23.1.04

quatro piscas

O cliozinho foi passear. Ao cimo da Morais Soares fez uma birra e parou. Os outros senhores começaram a apitar. Tentei arrancar e nada. Os apitos continuaram. Primeiro encolhi os ombros, depois liguei os quatro piscas. Os senhores passaram. O problema foi quando se aproximou o 42 e, atrás dele, mais uma catrefada de senhores munidos de buzina.

No meio desta confusão, o telemóvel tocou. Era o Carlos: "Então, ainda estás muito longe?". Pedi-lhe para esperar mais 2 minutos. Mas que ligasse ele, que eu estava sem crédito. Entretanto, o 42 parou atrás de mim. Quanto mais eu tentava convencer o cliozinho a sair dali, mais ele cheirava a gasolina. Foi então que surgiram os 3 rapazes. "Precisa de ajuda? A gente empurra". E lá foi a voiture até à beira do passeio. Nessa altura passou a minha vizinha do 4º andar com o lord pela trela. Eu começei a sentir as orelhas a arder mas respirei fundo e agradeci aos rapazes. A ordem pública estava restabelecida, porém, eu e o meu baccara tínhamos um destino e já estávamos demasiado atrasados.

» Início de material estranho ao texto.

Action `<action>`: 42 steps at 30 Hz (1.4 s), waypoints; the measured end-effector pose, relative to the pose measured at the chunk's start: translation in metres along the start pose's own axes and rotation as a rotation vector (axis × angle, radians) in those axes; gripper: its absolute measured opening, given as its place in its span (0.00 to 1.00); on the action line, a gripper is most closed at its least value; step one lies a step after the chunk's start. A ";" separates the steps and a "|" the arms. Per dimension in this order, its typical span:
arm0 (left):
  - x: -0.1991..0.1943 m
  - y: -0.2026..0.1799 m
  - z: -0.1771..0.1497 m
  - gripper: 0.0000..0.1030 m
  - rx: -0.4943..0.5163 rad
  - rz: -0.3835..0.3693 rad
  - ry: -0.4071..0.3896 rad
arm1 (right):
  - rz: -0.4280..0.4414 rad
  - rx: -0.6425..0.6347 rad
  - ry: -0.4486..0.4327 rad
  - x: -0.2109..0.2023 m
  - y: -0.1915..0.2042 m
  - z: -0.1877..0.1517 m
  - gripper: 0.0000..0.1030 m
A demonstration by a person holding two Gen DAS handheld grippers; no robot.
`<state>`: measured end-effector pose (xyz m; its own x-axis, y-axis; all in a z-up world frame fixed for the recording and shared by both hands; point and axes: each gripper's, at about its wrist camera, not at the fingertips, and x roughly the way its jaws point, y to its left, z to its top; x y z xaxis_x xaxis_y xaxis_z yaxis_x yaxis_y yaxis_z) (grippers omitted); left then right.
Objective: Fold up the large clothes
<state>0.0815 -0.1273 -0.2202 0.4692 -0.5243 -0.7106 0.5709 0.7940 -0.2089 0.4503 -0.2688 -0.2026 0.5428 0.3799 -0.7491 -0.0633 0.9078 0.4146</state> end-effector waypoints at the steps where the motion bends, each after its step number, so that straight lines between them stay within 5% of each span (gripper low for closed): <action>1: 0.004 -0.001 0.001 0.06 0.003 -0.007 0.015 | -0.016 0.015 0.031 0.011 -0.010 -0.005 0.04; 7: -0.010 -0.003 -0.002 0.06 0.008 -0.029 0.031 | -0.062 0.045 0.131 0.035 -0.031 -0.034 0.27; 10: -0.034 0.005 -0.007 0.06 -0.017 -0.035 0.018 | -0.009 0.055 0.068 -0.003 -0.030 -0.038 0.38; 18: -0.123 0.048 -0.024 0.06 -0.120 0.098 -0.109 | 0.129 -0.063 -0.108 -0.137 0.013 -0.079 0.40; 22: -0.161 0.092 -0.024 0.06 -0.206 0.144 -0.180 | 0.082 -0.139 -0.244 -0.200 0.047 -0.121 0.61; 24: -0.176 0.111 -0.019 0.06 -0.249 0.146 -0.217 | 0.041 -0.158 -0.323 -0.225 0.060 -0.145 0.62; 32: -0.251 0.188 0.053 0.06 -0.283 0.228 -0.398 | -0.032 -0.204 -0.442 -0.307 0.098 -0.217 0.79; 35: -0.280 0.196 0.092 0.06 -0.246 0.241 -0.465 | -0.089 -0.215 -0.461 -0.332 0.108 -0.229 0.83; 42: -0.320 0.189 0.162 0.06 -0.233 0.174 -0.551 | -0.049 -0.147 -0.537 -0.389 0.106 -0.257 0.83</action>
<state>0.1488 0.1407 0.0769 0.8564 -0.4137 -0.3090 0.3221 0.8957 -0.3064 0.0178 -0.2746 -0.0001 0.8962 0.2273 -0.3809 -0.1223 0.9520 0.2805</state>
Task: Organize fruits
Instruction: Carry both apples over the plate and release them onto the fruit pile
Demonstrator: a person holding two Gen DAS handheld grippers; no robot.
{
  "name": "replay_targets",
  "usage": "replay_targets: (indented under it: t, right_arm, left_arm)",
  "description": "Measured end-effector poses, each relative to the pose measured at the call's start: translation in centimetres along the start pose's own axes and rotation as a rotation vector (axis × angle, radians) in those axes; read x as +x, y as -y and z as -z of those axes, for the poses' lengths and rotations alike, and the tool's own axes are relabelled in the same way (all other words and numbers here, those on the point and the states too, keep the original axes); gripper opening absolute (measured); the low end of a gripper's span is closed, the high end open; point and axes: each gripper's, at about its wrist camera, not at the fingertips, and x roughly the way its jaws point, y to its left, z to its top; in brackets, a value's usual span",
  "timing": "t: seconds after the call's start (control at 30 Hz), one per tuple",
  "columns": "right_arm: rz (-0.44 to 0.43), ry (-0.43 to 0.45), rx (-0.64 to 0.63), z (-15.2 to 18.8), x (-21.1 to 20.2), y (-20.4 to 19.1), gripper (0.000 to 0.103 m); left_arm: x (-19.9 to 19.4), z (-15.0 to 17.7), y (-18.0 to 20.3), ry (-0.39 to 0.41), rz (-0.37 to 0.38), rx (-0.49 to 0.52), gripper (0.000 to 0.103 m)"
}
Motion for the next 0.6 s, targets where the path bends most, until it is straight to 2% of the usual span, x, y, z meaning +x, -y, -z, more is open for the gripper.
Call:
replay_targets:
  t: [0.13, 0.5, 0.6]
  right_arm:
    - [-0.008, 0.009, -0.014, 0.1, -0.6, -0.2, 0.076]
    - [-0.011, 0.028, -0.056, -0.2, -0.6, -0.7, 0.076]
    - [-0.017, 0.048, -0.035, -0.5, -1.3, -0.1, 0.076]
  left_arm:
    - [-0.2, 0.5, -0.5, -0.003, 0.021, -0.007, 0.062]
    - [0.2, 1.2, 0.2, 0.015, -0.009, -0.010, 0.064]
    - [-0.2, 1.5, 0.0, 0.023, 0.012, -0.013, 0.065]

O Carlos volta a telefonar. "Queres que vá aí com o meu carro?". Claro que queria, mas uma pessoa tem o seu brio. Quando o Carlos chegasse não nos encontraria ali deprimidos mas sim prontos a arrancar. Começo a olhar para os peões e escolho uma vítima com perfil de mecânico. "O senhor não se importa de experimentar pôr o meu carro a trabalhar?". Não se importava. Mas o cliozinho importou-se e continuou impávido e a cheirar a gasolina que até fazia impressão. O homem pediu-me para abrir o capôt: primeiro aperta um botãozinho na bateria, "Tá a ver, tinha isto desapertado, mas a bateria está boa". Pausa. " A senhora tem que mandar limpar o motor antes do Verão." Nem pestanejei e prometi. Mais descansado, o homem começa a fazer saltar umas molas duma caixa oval, tipo caixa de bolachas familiar em promoção no Mini-Preço. "O que é isso aí?", perguntei eu. Um filtro, já não me lembro bem de quê, se do ar, se da água, se da gasolina. Enfim, de café é que não era. Felizmente a coisa está apertada com três parafusos, felizmente ele não tinha ali nenhuma chave. Deu por concluido o inquérito preliminar e pronunciou-se: é preciso chamar um mecânico. Agradeci-lhe, o homem foi à sua vida e eu começei a ver o meu brio a andar para trás.

Chega o Carlos com a mulher. O Carlos manda-me fechar o capôt, entra dentro do carro, ignição, acelerador, e o certo é que o cliozinho se pôs em sentido e começou a trabalhar. "Tás a ouvir o ralanti, o gajo não se aguenta em ralanti". Mais um pontinho de ar, menos um pontinho de ar, devidamente geridos pelo Carlos, quais senhas de racionamento durante a 2ª Guerra Mundial, e lá fomos nós até à prisão da Trafaria. Enquanto atravessava a Ponte e o sol na cara me apaziguava o espírito, não me saía da cabeça a imagem do cliozinho quando cheguei ao pé dele hoje de manhã: estava cheio de cagadelas de pássaro. Eu vi logo que aquilo não era um bom presságio.

Por outro lado, à noite soube que a matrícula do cliozinho seria valiosíssima na China, porque dela consta o número 88. Pensando bem, talvez se deva a isso ter tido tanta sorte. Obrigada rapazes, obrigada homem do filtro, obrigada Carlos.